When meetup started before I arrived, it had a simple monthly cadence, informal talks and simple catering. When I took over, we kept the monthly cadence but it took quite a ‘super human’ (yes I am quoting myself) effort to make this work. The meetup took about three days a month to run and organise. A few key things needed to be done to get any one meetup off the ground.

  1. Venue: This definitely caused us problems as venues came and went.
  2. Sponsor: Web development companies could easily sponsor an event in the early days, 10 pizzas and some beer. But when sponsorship was over $2k for a car full of pizza and beer, this became much harder. Especially since I didn’t have a lot to trade for the sponsorship other than a few logos here and there. The last two meetups we did, were paid and not sponsored.
  3. Presenters: Half my time was spent deflecting presentations. The rest of the time trying to coax a person into spending 30 minutes on stage in front of their peers. All waiting to jump on you when you spell “URL” wrong. I know who you are.
  4. Beer & Pizza: Far from rocket science, but at 90 pizzas you needed to call PizzaHut a few times to book it and confirm on the day. Beer was simple, text Luke. Or hit him up on any social media platform of your choice, as he was on them all.
  5. RSVPing: Time to make some noise. All the noise generally was made through Twitter. What was a lot of fun was guessing how quickly the meetup would fill up from announcement. We typically filled about 200 places in about 2 hours. It was a real adrenaline ride. F5, F5, F5… Bingo 200 places, gone.
  6. Hosting: Oh, that’s right, gotta do my slides, mention sponsor. Oh bugger, a presenter has pulled out. In this situation, either myself or Karl would just fill the spot.

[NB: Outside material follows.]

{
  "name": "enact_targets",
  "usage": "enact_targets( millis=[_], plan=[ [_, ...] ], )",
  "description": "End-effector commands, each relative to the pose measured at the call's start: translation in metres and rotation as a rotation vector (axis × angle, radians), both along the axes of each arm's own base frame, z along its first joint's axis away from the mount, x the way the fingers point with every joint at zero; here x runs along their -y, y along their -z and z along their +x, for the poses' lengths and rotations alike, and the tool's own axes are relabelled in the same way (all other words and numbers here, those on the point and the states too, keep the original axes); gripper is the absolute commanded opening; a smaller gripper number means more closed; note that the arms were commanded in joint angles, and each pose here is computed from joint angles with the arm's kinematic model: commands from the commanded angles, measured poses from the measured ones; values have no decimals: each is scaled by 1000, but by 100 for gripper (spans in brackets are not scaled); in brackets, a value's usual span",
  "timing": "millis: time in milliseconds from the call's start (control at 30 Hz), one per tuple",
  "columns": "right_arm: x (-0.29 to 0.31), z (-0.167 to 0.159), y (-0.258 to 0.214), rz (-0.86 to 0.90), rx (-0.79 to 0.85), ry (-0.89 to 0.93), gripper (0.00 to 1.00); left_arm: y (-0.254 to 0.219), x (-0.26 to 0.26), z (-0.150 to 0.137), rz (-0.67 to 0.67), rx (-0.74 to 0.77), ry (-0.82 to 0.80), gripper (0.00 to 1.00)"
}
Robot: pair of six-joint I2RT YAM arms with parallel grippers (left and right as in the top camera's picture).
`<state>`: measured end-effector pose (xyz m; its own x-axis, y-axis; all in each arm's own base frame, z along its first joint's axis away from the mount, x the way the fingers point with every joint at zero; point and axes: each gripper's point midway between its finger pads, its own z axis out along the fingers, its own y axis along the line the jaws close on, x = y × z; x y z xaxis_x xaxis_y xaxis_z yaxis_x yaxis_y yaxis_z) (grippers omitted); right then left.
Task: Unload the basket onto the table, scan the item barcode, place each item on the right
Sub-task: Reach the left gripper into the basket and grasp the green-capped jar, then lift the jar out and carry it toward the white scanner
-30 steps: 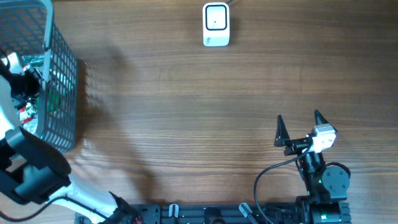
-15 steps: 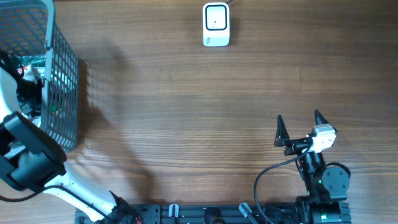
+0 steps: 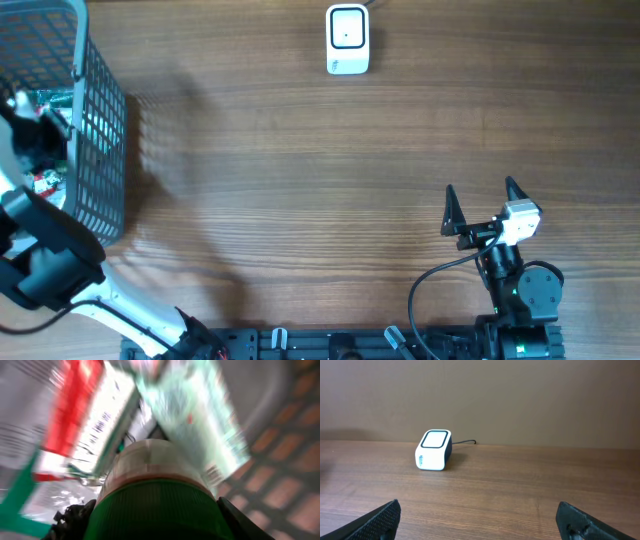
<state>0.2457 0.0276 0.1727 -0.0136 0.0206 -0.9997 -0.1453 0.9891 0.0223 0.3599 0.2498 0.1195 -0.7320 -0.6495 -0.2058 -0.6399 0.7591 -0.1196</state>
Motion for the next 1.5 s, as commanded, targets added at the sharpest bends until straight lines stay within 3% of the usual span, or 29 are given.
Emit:
enact_targets(
  millis=[0,233,367,500,733,1033,1267,1367,1467],
  plan=[
    [1,0,-2,-2,8,7,100,-127,-11,10,152,272,-81,53],
    [1,0,-1,-2,7,8,100,-263,46,-5,231,597,-59,51],
    [1,0,-2,-2,8,8,100,-298,100,-14,235,685,38,50],
    [1,0,-1,-2,7,8,100,-304,169,-14,173,699,204,49],
    [1,0,-1,-2,7,7,100,-248,284,-6,-5,497,454,48],
    [1,0,-2,-2,8,8,100,-103,429,2,-58,143,724,49],
    [1,0,-1,-2,7,8,100,-6,536,-22,-81,43,884,49],
    [1,0,-1,-2,7,7,100,20,575,-34,-85,48,963,41],
    [1,0,-2,-2,8,7,100,37,603,-43,-97,59,991,42]
  ],
)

I think we did a great job with our last-minute presentations. I think we both enjoyed it and the thrill of the night was a great reward.

From the beginning I sort of knew that getting really big would be a problem. The ever-increasing energy required to run meetup had been a bit like a candle consuming itself. But to the credit of the community there are some great meetups that are burning bright with a new energy.

I have managed to ‘hack’ meetup.com to get the raw data of all our meetups and have printed out the following list and titles starting at the very first meetup.

Miriam Walker — On Web Usability
John Ballinger — Feb 2010 — The rule of 3 — Vodafone HQ
Kris Lane — And a short 72 slide presentation
Taking out the trash

THE NUMBERS

We run 36 events
Delivered 104 presentations
Hosted 4235 members (that actually blows my mind).
Consumed
1058 pizzas
Drank 847 boxes (12 packs) of Epic

NEXT

This article was a huge amount of fun to write. It has taken me some time to pull all the content together for the Web Meetup, and I loved telling this story.